Facilities
University of Virginia Supersonic Combustion Facility
The University of Virginia Supersonic Combustion Facility is an electrically-heated supersonic wind tunnel that is capable of simulating a hypersonic vehicle flying at five times the speed of sound. The facility is used in research that is aiding the development of scramjet engines that one day could propel aircraft at speeds of up to 15 times the speed of sound. These engines could also be used to make space access cheaper and safer.
The facility has a continuous flow capability that allows unlimited duration testing. During combustion testing, flow speeds of 2,200 mph are generated with flow temperatures approaching 4000° F. Including warm up and warm down periods, tests are usually conducted over a 5 to 6 hour period with steady state test conditions typically held for 1 to 2 hours.

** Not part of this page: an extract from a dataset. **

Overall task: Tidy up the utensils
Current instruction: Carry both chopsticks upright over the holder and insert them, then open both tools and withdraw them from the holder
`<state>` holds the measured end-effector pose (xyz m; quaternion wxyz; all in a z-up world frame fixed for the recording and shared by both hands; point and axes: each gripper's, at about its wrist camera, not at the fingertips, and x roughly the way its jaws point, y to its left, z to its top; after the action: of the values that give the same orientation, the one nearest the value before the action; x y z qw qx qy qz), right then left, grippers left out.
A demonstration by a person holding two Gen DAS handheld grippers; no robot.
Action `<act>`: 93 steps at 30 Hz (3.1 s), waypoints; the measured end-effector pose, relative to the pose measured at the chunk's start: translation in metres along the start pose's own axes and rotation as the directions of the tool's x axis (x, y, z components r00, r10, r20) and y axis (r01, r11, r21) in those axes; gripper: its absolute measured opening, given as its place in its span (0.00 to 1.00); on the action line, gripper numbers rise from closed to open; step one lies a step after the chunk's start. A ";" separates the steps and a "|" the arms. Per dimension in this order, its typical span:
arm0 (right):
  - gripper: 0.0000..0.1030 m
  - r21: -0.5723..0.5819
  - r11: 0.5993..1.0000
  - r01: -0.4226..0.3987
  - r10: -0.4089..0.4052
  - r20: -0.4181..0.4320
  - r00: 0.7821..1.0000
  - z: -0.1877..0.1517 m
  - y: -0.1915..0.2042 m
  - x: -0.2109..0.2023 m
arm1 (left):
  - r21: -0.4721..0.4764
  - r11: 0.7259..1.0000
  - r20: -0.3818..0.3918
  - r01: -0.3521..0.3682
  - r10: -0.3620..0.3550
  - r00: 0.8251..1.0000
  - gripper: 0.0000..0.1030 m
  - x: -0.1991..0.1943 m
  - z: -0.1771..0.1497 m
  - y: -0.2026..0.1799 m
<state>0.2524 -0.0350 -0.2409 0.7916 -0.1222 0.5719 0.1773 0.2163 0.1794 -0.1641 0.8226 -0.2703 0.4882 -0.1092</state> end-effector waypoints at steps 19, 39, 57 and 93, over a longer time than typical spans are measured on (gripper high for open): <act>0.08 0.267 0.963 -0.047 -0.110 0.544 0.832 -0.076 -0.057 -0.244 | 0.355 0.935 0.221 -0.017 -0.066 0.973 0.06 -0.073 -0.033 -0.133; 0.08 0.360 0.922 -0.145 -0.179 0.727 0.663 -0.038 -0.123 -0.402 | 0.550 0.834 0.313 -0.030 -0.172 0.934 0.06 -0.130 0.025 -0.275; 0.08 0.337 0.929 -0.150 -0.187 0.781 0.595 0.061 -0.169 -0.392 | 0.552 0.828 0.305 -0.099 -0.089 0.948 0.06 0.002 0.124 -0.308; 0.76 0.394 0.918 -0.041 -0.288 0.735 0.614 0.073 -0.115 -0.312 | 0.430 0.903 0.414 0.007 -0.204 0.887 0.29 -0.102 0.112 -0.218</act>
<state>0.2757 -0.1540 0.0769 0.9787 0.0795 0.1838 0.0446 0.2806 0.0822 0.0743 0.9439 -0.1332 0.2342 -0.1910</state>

Since the facility is electrically heated, it does not have a freestream that is vitiated with combustion heater products. However, the major combustion species of water and carbon dioxide can be added to the freestream. Therefore, the clean air of flight or a vitiated combustion heater test medium can be simulated. Optical access to the combustor test section permits highly accurate, non-intrusive flow measurements in the high-speed combusting flows. Laser-based techniques applied to these complex reacting flows provide information to enable an understanding of the underlying physics of high-speed combustion and for the development of databases for the validation of advanced numerical computer models. In house diagnostics include Stereoscopic Particle Image Velocimetry (10 – 1000 Hz), Tunable Diode Laser Absorption Spectroscopy (TDLAS) tomography and high speed (MHz) Schlieren and shadowgraph flow visualization.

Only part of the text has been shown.